LeetCode 20 - Valid Parentheses | Darren's Blog

Given a string containing just the characters '(', ')', '{', '}', '[' and ']', determine if the input string is valid. The brackets must close in the correct order, "()" and "()[]{}" are all valid but "(]" and "([)]" are not.

public boolean isValid(String s) {

        Stack<Character> stack = new Stack<Character>();

        int n = s.length();

        for (int i = 0; i < n; i++) {

            char c = s.charAt(i);

            if (c == '(' || c == '[' || c == '{')   // Opening parenthesis; always put in the stack

                stack.push(c);

            else {          // Closing parenthesis

                if (stack.isEmpty())    // No more opening parenthesis to match the closing one

                    return false;

                char top = stack.peek();

                if ((top == '(' && c != ')') || (top == '[' && c != ']') || (top == '{' && c != '}'))

                    // The parenthesis at the top of the stack does not match the closing one

                    return false;

                stack.pop();        // A match occurs; get the opening parenthesis out of the stack

            }

        }

        if (stack.isEmpty())    // no opening parenthesis left unmatched

            return true;

        else

            return false;

    }

https://wxx5433.gitbooks.io/interview-preparation/content/part_ii_leetcode_lintcode/stack/valid_parenthese.html

We can use a stack to push the left parentheses into stack and pop the top element from the stack if the new character is right parentheses.

There is a small optimization.
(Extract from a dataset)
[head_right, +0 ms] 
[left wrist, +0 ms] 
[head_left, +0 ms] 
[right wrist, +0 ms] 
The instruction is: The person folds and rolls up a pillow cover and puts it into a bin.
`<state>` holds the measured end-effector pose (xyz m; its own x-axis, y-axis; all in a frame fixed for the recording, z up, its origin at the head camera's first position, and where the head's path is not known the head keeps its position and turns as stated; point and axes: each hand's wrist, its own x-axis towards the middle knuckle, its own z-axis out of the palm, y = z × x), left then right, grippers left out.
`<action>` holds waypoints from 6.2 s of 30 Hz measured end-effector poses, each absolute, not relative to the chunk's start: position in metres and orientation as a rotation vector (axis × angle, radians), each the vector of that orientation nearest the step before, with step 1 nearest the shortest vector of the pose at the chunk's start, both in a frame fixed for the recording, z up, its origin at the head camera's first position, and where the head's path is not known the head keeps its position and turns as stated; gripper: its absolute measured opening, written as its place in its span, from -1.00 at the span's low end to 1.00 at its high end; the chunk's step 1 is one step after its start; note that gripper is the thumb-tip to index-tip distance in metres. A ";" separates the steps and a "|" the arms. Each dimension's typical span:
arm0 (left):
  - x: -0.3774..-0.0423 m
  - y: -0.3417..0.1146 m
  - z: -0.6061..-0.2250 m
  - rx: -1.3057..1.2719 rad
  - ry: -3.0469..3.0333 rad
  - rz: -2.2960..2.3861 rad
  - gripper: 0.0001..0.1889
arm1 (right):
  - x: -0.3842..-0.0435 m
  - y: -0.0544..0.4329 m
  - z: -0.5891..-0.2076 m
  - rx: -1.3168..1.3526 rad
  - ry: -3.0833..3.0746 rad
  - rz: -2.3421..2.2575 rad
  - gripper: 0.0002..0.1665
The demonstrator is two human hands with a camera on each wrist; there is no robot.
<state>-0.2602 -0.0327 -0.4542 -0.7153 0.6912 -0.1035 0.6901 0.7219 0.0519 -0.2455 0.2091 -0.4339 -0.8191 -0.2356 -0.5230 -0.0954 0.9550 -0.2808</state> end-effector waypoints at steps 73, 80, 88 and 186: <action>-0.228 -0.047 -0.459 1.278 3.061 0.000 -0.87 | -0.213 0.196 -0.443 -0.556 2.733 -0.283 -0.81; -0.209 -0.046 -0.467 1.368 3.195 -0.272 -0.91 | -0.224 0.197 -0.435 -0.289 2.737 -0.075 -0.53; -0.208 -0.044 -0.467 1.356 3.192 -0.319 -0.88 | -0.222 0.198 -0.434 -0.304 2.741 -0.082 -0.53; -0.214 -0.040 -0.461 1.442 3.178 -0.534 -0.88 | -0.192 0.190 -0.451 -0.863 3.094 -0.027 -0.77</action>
If the element in the stack is more than the number of left characters, we can directly return false, since it is impossible to be valid.

Corner Case

1. more right parenthese than left parentheses, stack may become empty and poping elemenet can cause exception.
2. less right parenthese, at last, stack may not be empty

  public boolean isValidParentheses(String s) {
    Stack<Character> stack = new Stack<>();
    for (char c : s.toCharArray()) {
      if (c == '(' || c == '[' || c == '{') {
        stack.push(c);
      } else if (stack.isEmpty() || !isMatch(stack.pop(), c)) {
        return false;
      }
    }
    return stack.isEmpty();
  }

  private boolean isMatch(char c1, char c2) {
    if ((c1 == '(' && c2 == ')') || (c1 == '[' && c2 == ']') 
        || (c1 == '{' && c2 == '}')) {
      return true;
    } 
    return false;
  }

https://discuss.leetcode.com/topic/27572/short-java-solution

public boolean isValid(String s) {
 Stack<Character> stack = new Stack<Character>();
 for (char c : s.toCharArray()) {
  if (c == '(')
   stack.push(')');
  else if (c == '{')
   stack.push('}');
  else if (c == '[')
   stack.push(']');
  else if (stack.isEmpty() || stack.pop() != c)
   return false;
 }
 return stack.isEmpty();
}

https://discuss.leetcode.com/topic/7813/my-easy-to-understand-java-solution-with-one-stack

you need !stack.empty() to handle invalid input and because you can't peek when the stack is empty.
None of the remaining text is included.